Table 3 Occupancy model parameters for individual species’ top models

Covariate	Estimate	SE	z	P(>\|z\|)
Fox squirrel
water50m	0.319	0.145	2.1934	*
forest239m	1.034	0.207	4.9937	***
impervious100m	-1.912	0.316	-6.0443	***
Virginia opossum
water500m	0.959	1.018	0.942
forest1000m	-0.314	0.144	-2.171	*
impervious100m	0.362	0.163	2.213	*
Red fox
water100m	0.403	0.112	3.59	***
forest863m	0.549	0.116	4.73	***
impervious1339m	0.391	0.113	3.45	**

***p < 0.001, ** p < 0.01, * p < 0.05, • p < 0.10

We found that scales of effect differed among the mammalian species and among land-cover covariates in our analysis. No two land-cover covariates included in our top models for individual species exhibited the same scale of effect. Although past studies have identified many urban taxa, such as birds (Hostetler and Holling 2000, Pennington and Blair 2011, Hallman and Robinson 2020) and arthropods (Bennett and Gratton 2012) as responding to the environment at multiple spatial scales, our results support recently described evidence for similar multi-scale relationships between mammal species and urban environments (Moll et al. 2020). Additionally, and in line with our expectations, of the nine scales of effect examined across these three species, we found only one shared scale of effect across species (fox squirrel and opossum), for impervious surface coverage at 100 meters. Thus, our results clearly indicate that, in agreement with our hypotheses, scales of effect vary among both species and environmental attributes.

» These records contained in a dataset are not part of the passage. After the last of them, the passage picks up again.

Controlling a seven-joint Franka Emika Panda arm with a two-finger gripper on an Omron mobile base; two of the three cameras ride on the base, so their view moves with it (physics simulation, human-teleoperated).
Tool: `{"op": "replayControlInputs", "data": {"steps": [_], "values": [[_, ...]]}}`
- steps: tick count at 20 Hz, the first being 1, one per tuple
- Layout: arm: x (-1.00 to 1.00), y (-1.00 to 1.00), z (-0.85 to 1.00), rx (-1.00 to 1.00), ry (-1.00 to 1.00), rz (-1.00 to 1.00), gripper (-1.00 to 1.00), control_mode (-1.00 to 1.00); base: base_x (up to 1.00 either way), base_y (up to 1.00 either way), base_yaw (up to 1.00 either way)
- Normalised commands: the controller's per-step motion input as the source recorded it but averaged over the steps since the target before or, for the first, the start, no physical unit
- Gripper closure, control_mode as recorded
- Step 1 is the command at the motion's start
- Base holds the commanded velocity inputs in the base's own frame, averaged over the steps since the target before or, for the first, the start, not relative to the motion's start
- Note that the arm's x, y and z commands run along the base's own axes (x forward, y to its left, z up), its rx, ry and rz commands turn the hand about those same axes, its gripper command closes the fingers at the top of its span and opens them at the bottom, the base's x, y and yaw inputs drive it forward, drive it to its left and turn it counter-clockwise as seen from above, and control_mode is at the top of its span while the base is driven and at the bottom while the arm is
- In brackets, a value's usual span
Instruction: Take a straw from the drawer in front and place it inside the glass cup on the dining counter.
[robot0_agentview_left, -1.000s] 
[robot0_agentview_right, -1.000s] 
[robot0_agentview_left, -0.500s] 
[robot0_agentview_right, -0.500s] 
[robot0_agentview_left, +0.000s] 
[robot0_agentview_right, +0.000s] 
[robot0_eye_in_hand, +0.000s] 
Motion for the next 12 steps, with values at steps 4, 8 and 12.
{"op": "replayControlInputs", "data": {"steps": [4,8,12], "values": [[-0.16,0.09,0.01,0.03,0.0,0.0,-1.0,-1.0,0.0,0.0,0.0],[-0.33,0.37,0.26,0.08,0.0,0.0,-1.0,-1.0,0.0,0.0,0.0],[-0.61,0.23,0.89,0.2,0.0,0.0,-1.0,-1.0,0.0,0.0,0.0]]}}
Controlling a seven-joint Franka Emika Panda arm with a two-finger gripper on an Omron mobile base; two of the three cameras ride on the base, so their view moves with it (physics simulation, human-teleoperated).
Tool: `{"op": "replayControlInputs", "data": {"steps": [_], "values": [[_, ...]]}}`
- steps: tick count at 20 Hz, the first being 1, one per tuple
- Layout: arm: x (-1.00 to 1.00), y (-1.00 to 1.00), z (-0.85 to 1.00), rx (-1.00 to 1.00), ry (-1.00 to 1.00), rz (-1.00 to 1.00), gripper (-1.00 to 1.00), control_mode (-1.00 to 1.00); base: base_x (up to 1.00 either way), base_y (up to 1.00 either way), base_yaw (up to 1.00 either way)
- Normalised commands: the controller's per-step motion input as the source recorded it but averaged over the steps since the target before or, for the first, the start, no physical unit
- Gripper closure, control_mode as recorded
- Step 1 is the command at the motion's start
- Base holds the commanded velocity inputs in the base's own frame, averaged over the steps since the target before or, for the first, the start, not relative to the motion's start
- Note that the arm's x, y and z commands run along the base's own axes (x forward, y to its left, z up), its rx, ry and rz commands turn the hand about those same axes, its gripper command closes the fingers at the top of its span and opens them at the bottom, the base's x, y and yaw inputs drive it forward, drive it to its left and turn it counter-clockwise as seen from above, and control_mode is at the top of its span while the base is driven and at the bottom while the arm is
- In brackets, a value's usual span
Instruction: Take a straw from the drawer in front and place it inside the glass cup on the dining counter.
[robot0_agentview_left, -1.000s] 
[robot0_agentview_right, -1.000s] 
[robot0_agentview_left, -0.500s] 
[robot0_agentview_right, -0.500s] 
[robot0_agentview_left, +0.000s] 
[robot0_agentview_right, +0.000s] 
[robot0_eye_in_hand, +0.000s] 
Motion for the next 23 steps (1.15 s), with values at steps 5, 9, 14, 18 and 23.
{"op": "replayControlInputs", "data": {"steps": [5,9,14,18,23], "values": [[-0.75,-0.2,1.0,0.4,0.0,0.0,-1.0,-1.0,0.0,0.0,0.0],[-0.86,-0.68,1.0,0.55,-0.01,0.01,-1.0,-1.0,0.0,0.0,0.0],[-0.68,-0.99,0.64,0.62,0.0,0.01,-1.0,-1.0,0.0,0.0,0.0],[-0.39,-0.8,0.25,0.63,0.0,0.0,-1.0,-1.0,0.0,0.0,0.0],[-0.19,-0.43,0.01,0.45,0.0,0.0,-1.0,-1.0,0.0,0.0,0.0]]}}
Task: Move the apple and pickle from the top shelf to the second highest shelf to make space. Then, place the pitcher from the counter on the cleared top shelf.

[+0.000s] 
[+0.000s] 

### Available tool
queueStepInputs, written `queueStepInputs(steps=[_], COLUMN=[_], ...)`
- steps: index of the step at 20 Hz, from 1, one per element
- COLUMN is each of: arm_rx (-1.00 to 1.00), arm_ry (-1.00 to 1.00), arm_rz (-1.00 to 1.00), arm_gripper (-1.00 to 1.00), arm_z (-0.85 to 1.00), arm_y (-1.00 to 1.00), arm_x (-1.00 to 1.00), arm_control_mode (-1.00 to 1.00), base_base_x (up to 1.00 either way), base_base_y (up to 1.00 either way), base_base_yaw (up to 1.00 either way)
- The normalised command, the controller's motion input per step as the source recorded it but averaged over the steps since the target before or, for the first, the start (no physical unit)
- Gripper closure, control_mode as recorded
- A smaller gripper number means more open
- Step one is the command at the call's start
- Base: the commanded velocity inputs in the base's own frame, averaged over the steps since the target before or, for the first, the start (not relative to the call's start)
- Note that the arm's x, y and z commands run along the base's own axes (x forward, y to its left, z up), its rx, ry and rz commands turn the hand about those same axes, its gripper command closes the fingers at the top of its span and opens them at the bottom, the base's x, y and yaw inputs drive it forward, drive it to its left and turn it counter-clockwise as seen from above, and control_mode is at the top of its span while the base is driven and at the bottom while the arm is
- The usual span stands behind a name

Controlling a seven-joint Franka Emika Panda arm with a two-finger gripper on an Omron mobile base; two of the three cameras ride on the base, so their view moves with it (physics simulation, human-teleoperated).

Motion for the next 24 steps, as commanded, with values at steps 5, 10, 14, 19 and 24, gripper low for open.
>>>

We also hypothesized that scales of effect would differ among species and would increase with body size. Our results provided some support for this hypothesis. The occupancy rate of the smallest species we examined, fox squirrel, was best predicted by water, forest, and impervious cover over smaller extents (50 m, 100 m, and 239 m, respectively). While top occupancy models for the larger two species in our analysis, opossum and red fox, also included covariates measured at local scales (impervious surfaces within 100 m for opossum; water within 100 m for red fox), remaining landscape covariates included in the top models for both species were measured at much greater extents (500 and 1000 m for opossum, 863 and 1339 m for red fox). Thus, the mean scale of effect identified in our study is smallest (~130 m) for our smallest-bodied species and largest for our largest species (~770 m). Examining these relationships with a larger suite of species, and within a greater number of cities, could help identify whether these patterns hold more broadly or if no relationship truly exists, as identified in a previous study (Moll et al. 2020).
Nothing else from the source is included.